Re: RelaxNG derivatives vs Earley parsing from C. M. Sperberg-McQueen on 2022-07-14 (public-ixml@w3.org from July 2022)

From: C. M. Sperberg-McQueen <cmsmcq@blackmesatech.com>
Date: Thu, 14 Jul 2022 08:10:54 -0600
To: M Joel Dubinko <micah@dubinko.info>
Cc: public-ixml@w3.org
Message-ID: <871qunoj07.fsf@blackmesatech.com>
M Joel Dubinko <micah@dubinko.info> writes:

> There’s a lot in common between James Clark’s algorithm and Earley
> parsing. In particular, the “dot” notation (a la Wikipedia)

>  (X → α • β, i), consisting of 

> * the production currently being matched (X → α β)
> * the current position in that production (represented by the dot)
> * the position i in the input at which the matching of this production
>   began: the origin position

> Sounds an awful lot like the description of a derivative:
> "The derivative of a pattern p with respect to a node x is a pattern
> for what's left of p after matching x;"

> The portion after the dot IS a derivative, right? Are there subtle
> differences I’m missing?

Is the portion after the dot a derivative?  I think the answer is a firm
"maybe".  Or "sometimes".  Or "it depends on what the meaning of is,
is".

For grammars in BNF, where each production rule has one or more 'alt'
elements, each containing a sequence of terms, placing the dot anywhere
in a sequence divides the sequence into two subsequences, each of which
is a well-formed expression.  If the dot is at the beginning or the end,
at lease one of the subsequences is empty, but that's also a well-formed
sequence of terms.

But if a production rule is

    A = B; C, D, E; F.

and we match a C, which of the following do we have in mind as the dot
notation for the current parsing state?

    A = B; C · , D, E; F.
    A = C · , D, E.

If the first, then the part after the dot is

    , D, E; F

which doesn't look like a well formed expression.  If it's not, then it
cannot be a derivative.  Perhaps it's obvious that the leading comma
should be deleted, but then we have a well-formed expression

    D, E; F

which does NOT describe what remains to be matched: the original does
not foresee an F following a C.

If the second is what we have in mind as the dot notation for the
current parsing state, then what happened to the B and the F?

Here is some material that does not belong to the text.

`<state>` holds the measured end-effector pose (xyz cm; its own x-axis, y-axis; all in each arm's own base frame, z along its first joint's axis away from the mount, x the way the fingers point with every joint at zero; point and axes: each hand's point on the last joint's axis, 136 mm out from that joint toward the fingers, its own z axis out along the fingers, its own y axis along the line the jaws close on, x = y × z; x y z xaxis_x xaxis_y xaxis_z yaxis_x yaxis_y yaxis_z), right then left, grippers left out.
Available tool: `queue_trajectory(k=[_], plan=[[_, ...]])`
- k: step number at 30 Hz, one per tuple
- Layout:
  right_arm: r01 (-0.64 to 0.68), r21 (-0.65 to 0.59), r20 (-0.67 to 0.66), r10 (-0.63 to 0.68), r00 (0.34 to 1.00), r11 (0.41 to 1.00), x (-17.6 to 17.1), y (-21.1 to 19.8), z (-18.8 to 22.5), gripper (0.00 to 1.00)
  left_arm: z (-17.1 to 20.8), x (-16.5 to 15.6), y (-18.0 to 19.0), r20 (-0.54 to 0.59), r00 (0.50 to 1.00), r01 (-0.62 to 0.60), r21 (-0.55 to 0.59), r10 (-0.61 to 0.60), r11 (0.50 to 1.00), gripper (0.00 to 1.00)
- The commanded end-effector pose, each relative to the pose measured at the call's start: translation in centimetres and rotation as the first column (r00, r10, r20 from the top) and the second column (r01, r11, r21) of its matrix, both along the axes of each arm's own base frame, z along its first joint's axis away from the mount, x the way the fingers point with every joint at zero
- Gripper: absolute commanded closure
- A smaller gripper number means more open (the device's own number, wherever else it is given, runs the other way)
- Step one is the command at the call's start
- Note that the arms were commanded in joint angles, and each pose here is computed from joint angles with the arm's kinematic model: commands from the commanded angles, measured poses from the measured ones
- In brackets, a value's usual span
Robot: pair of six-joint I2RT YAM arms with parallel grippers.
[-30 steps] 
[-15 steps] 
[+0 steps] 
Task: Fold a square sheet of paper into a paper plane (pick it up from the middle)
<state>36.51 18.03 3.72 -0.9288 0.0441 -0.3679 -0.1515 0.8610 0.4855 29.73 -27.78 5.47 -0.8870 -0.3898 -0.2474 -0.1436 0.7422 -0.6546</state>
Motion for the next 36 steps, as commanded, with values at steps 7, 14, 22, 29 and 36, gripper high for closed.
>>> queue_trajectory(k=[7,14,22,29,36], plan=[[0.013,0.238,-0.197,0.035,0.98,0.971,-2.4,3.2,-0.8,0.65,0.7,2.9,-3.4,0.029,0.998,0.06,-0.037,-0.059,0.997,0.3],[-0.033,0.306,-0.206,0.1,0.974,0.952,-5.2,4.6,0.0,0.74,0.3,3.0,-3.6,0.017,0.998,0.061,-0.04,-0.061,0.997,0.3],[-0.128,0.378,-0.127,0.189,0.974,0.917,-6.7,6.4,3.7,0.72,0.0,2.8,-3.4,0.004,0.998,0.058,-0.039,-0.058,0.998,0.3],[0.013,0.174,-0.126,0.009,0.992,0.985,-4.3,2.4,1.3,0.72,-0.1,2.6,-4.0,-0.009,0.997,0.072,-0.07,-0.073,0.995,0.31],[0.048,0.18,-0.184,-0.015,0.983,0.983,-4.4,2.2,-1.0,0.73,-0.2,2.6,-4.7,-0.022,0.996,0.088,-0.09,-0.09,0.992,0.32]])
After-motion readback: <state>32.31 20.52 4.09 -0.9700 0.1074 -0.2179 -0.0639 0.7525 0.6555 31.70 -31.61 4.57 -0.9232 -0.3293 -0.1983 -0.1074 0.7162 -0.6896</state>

In the case of production rules that are not in BNF form but take the
form of arbitrary expressions over the grammar's vocabulary, the dot
notation is pretty clearly another way to identify "what remains to be
parsed", but it's also pretty clearly not a derivative in the sense of
being a stand-alone expression that describes the remaining suffix.  For
example, consider the production rule for 'alt' in the ixml spec
grammar:
    
    alt: term**(-",", s).

If we read a term, the dot notation would be (at least, given what I
think is the only plausible way to apply dot notation to EBNF)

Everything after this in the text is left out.